• ABOUT THIS TASK:
Start at the first line of the listing below. Write out each line exactly, stopping after the one that contains "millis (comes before".

===

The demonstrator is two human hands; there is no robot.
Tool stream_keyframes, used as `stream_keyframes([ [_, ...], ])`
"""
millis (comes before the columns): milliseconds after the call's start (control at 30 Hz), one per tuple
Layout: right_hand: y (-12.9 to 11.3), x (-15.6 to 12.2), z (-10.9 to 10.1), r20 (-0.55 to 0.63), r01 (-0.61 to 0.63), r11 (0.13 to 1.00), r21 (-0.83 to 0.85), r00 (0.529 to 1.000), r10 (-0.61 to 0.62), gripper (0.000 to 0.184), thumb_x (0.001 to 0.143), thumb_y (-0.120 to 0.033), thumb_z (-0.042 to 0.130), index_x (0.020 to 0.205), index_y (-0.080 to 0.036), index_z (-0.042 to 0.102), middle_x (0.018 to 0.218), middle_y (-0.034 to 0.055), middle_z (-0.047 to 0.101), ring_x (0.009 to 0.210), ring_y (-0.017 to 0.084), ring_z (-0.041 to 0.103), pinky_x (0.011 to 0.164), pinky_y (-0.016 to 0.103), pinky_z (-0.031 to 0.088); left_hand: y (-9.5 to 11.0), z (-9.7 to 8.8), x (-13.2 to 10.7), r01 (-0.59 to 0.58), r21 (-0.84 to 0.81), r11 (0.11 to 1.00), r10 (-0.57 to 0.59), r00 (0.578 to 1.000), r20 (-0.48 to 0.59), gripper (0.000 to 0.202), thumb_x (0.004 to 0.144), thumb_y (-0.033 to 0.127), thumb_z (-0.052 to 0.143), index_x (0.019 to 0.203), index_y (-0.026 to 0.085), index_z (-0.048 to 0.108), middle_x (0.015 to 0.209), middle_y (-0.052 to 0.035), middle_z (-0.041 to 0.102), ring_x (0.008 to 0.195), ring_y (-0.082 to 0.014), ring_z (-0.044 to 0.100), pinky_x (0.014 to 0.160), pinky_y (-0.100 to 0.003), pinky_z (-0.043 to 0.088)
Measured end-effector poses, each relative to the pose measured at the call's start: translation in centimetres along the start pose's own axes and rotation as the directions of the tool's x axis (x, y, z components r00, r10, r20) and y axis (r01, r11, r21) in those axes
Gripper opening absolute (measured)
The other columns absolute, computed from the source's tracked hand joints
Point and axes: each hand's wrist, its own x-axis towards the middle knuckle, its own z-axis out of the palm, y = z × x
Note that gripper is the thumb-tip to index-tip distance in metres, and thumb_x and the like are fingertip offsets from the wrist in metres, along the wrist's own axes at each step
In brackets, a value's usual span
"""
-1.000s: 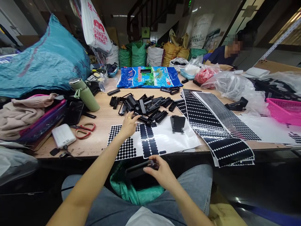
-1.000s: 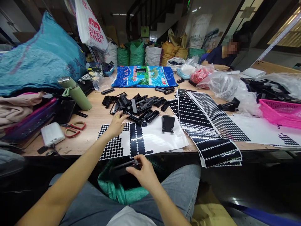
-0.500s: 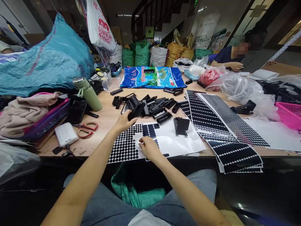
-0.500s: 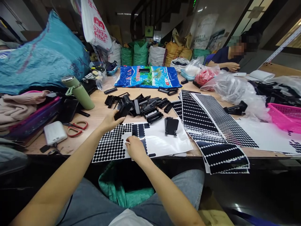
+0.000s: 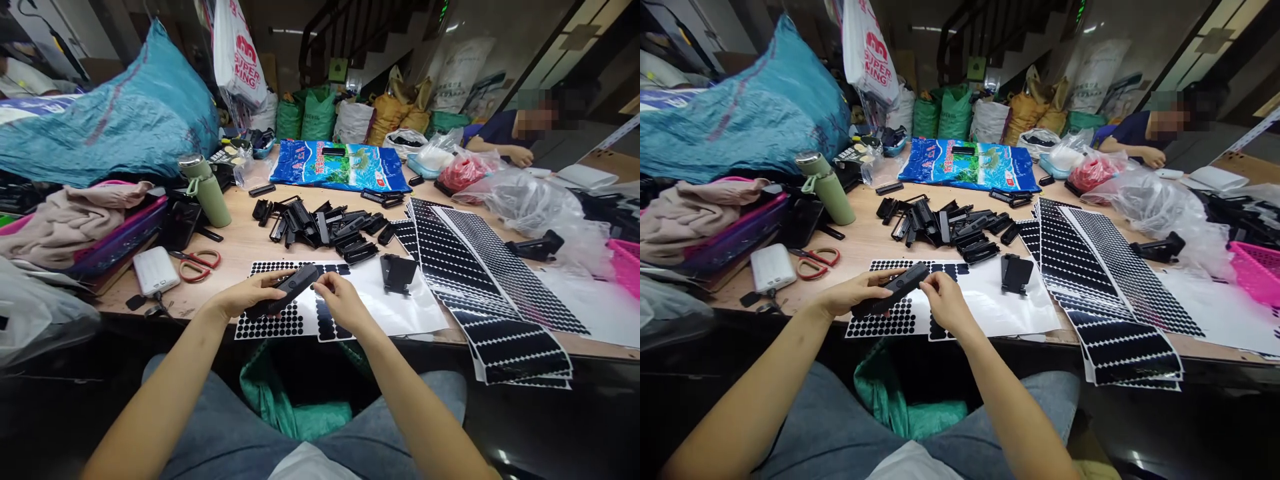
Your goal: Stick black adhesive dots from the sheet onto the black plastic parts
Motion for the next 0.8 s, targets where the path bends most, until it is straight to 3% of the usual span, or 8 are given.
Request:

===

• RESULT:
The demonstrator is two human hands; there is no robot.
Tool stream_keyframes, used as `stream_keyframes([ [_, ...], ])`
"""
millis (comes before the columns): milliseconds after the call's start (control at 30 Hz), one per tuple

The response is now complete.